Time Frame: I set my budget in 2005 when we bought this house, so I could figure out how much mortgage I wanted.
price of ground beef in 2005: $2.14
in 2014: $4.16
chart here:http://www.statista.com/statistics/236776/retail-price-of-ground-beef-in-the-united-states/
and this, from The Dairy Reporter:
Since mid-2013, US butter prices have skyrocketed, doubling from a low of $1.42 per pound (lb) to a September 2014 high of $2.85 per lb.
(Where I live, butter is often over 3.00 #)
If you prefer plainer language, here is a Slate article. It was written in 2011 and mentions the rise of food prices since just the previous year:
We have had annual increases in electric bill, and in home gas heating bill, and in sewer/water bill.
inanna
(3,547 posts)It has doubled where I live and the only time I can afford it is when it is on special.
In fact, it's been the subject of many conversations where I work. To make a meatloaf (which requires at least 2 lbs.) it would cost me almost $14.00 for the beef.
My favourite brand of margarine is Becel - but it has risen to $11.00 + for a large tub, and I now use the store brand non-hydrogenated.
Drahthaardogs
(6,843 posts)Stuff keeps going up. I used to be middle, middle class. Now I am lower middle class. Congress wants to make me working class (even though I am highly technical and earn less than my private sector counterparts) because I am a public servant.

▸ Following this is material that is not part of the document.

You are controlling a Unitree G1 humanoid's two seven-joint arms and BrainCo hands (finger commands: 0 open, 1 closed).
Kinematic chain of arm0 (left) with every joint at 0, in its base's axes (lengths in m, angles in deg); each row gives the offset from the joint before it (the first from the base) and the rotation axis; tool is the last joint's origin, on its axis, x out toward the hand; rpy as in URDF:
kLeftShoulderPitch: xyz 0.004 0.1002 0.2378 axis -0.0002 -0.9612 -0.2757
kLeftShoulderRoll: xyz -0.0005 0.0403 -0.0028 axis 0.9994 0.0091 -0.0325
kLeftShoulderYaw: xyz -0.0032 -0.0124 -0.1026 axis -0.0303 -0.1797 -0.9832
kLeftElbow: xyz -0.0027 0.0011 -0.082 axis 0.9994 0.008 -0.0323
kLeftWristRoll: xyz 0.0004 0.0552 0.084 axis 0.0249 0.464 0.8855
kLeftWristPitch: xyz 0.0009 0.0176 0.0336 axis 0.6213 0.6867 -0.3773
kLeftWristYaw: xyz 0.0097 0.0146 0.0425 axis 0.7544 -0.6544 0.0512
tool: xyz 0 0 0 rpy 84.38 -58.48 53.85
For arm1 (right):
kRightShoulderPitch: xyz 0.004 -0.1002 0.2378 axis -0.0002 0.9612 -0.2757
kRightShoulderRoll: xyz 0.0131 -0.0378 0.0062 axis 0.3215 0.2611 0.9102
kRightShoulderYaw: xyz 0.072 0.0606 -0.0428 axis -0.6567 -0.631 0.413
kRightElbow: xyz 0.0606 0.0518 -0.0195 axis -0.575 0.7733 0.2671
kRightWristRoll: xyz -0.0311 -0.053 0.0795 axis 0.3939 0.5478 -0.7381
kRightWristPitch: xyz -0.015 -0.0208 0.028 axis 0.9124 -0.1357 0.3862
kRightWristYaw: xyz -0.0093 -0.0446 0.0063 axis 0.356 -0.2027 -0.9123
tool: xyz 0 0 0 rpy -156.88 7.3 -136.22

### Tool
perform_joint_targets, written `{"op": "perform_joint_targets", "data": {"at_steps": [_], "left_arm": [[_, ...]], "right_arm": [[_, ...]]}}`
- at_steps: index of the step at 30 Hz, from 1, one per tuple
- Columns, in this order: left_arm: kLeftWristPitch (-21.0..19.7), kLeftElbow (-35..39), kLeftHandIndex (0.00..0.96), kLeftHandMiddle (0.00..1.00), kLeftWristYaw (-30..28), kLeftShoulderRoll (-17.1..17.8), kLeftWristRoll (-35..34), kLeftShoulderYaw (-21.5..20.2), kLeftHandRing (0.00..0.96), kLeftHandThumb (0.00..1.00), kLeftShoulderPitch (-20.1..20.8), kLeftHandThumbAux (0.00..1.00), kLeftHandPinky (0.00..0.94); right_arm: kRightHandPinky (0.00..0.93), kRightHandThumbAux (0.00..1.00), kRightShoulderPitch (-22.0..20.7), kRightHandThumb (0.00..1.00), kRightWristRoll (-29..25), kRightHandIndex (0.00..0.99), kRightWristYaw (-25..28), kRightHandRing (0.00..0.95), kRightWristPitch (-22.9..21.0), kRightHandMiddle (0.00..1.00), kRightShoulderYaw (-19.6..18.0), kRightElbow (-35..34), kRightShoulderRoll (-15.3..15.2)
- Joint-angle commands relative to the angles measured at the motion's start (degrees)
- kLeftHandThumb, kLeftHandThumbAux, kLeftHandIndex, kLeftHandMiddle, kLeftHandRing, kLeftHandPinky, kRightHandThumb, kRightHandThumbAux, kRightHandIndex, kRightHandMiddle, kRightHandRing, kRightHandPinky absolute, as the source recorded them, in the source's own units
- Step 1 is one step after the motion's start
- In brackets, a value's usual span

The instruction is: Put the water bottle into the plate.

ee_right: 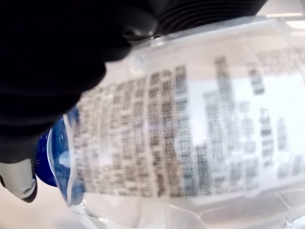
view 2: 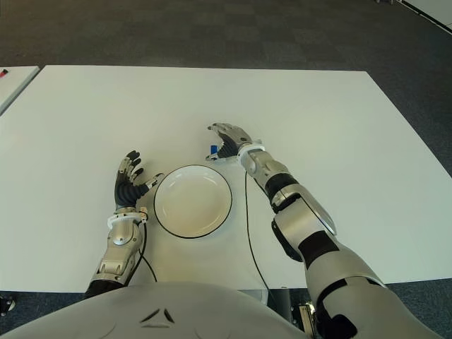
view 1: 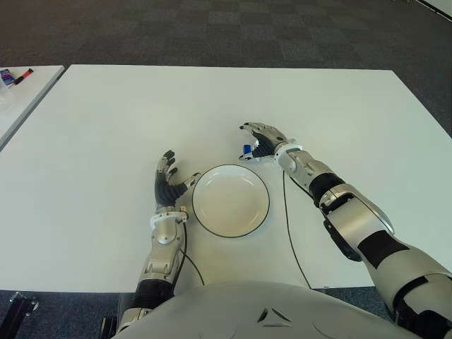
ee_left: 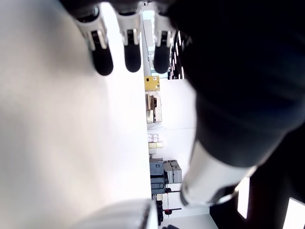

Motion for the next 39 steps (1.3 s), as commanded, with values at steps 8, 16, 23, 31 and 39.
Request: {"op": "perform_joint_targets", "data": {"at_steps": [8, 16, 23, 31, 39], "left_arm": [[-0.4, -2.3, 0.140, 0.139, 0.3, -1.7, 0.0, -0.4, 0.130, 0.000, -0.4, 0.953, 0.157], [-0.5, -2.9, 0.143, 0.139, 0.5, -1.8, 0.1, -0.6, 0.129, 0.000, 0.1, 0.946, 0.157], [-0.1, -3.7, 0.149, 0.144, 0.7, -1.6, 0.5, -0.6, 0.133, 0.000, 0.6, 0.941, 0.161], [0.1, -4.0, 0.152, 0.143, 0.5, -1.5, 0.5, -0.5, 0.133, 0.000, 0.7, 0.926, 0.155], [0.3, -4.2, 0.154, 0.146, 0.5, -1.7, 0.2, -0.6, 0.133, 0.000, 0.9, 0.937, 0.158]], "right_arm": [[0.062, 0.584, 1.5, 0.292, -2.9, 0.000, 2.2, 0.000, 3.7, 0.000, -3.1, -5.5, -4.2], [0.097, 0.567, 2.9, 0.198, -2.7, 0.000, 2.1, 0.002, 2.9, 0.000, -4.4, -12.4, -5.7], [0.100, 0.559, 4.3, 0.170, -2.8, 0.000, 0.9, 0.011, 2.4, 0.000, -5.4, -15.4, -6.3], [0.114, 0.563, 5.8, 0.172, -3.1, 0.000, 0.7, 0.015, 2.3, 0.000, -6.8, -17.9, -6.6], [0.162, 0.562, 7.4, 0.178, -3.6, 0.000, 1.4, 0.032, 2.1, 0.000, -8.2, -20.8, -7.1]]}}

Race to the bottom. There will be consequences if you kill the goose that laid the golden egg.
djean111
(14,255 posts)In addition, IMO and all that, only a fool would assume that any improvement in the economy is either going to stick around, or is really for more than Wall Street. Unless that trickle down bullshit trickles down, of course.
"McJobs."
GreatGazoo
(3,937 posts)The US spends about 17% of GDP on healthcare. One economist estimates that when it gets to 20% the economy will collapse since no industrialized country has ever made it above that number.

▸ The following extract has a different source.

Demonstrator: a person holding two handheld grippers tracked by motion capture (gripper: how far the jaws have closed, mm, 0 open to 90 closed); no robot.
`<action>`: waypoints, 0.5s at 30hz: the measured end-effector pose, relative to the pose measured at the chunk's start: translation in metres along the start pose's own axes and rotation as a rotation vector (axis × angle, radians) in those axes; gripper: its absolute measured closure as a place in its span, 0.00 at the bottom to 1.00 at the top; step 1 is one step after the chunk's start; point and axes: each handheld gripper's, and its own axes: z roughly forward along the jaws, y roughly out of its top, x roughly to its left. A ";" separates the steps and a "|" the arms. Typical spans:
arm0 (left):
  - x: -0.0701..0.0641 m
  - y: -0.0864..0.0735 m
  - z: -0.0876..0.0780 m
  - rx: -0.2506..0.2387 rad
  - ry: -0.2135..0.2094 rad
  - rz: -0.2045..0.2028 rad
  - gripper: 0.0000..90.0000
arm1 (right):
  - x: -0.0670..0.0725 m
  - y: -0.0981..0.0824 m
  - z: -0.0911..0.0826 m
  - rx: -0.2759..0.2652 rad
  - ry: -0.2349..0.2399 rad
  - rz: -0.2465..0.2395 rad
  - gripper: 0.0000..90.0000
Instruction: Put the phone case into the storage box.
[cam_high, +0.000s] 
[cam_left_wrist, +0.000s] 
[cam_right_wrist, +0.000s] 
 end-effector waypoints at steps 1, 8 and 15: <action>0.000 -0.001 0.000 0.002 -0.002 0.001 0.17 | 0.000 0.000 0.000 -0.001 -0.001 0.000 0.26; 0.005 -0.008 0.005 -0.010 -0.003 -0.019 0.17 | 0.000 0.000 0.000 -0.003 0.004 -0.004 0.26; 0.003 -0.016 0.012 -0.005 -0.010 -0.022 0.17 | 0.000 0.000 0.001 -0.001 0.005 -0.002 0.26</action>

The cost of healthcare effects insurance rates including liability insurance (car insurance). It also effect municipal tax rates and the access that local governments give taxpayers to use community properties they turn off fountains, swimming pools, close dog parks, etc to avoid liability or because their insurers make them do so in order to get coverage that they can afford.
We are already the sickest nation of the top 16 and it will get worse. We pay more for healthcare than any nation on earth and then 100,000+ American are killed every year by preventable drug interactions -- in other words, the 2nd leading cause of death in the USA is healthcare itself.

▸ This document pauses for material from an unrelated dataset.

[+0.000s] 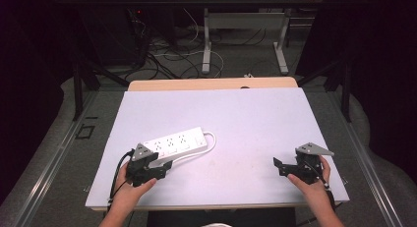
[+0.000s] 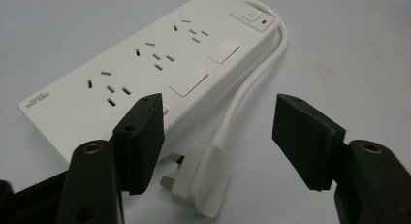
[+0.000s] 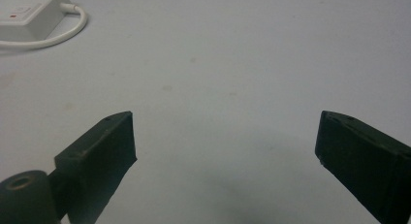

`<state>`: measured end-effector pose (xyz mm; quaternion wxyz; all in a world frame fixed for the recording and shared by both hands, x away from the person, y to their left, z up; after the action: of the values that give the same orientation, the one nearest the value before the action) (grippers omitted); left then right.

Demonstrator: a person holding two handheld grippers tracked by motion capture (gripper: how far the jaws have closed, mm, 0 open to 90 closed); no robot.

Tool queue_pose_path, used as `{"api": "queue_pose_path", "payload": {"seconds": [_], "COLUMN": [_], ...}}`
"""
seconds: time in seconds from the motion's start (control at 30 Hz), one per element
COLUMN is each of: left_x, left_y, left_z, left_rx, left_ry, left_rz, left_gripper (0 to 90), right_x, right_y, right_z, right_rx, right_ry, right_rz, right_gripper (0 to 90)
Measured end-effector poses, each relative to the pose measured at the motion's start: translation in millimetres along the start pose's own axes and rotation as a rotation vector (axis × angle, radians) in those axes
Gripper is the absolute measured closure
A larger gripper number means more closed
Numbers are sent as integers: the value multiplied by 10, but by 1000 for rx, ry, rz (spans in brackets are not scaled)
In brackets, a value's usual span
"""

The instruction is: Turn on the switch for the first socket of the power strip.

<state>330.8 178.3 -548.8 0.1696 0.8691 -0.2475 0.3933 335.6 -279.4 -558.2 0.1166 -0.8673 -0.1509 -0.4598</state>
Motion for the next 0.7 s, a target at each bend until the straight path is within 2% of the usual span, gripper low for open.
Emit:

http://www.alternet.org/story/147318/100,000_americans_die_each_year_from_prescription_drugs,_while_pharma_companies_get_rich
Add to that 2 million bankruptcies per year cause by healthcare expenses:
http://www.cnbc.com/id/100840148#.
CountAllVotes
(20,876 posts)Co-payments went up to $100 a pop on some of the RX's necessary around here. They used to be $25-40 and now $100!
If that doesn't bust you when trying to live on $1100.00 a month I don't know what else will.
Throw these high costs in with some of my medical co-pays to doctors now at $200/pop, nothing else will!
This is a major problem for me right now and NO I am not buying anything that I do not absolutely need/require.
Show is up around here, especially with rates pinned at 0%.
SheilaT
(23,156 posts)are free to me by getting a 90-day mail order supply. I realize, of course, that you probably have very different medications, but what I'm paying ought to be the norm.
Oh, and all of my routine office visits are no copay. Again, Medicare. I am very much in favor of Medicare for all. Sure, some of our taxes will go up, but I'd be very happy to pay somewhat higher taxes so that someone like you can have what I've got. I'd also like to see a huge lot less spent on military, but that's another thread, isn't it?
CountAllVotes
(20,876 posts)and my supplemental plan is supposed to be a good one. Before Medicare the cost is $500+ at present and it doesn't cover jack sh*t. Pisses me off as they did not even bother to tell me about it!
SheilaT
(23,156 posts)I know they're different in different locations. I actually have an Advantage Plan with Humana. They get the $104.50 that I pay to Medicare for my Part B and the prescription drug coverage, and they cover all sorts of things that Medicare itself doesn't provide. I've been very impressed. Yes, mine's a PPO (they have a version available that covers all doctors, but costs an additional sixty or so dollars a month) but my primary care physician was already in their network.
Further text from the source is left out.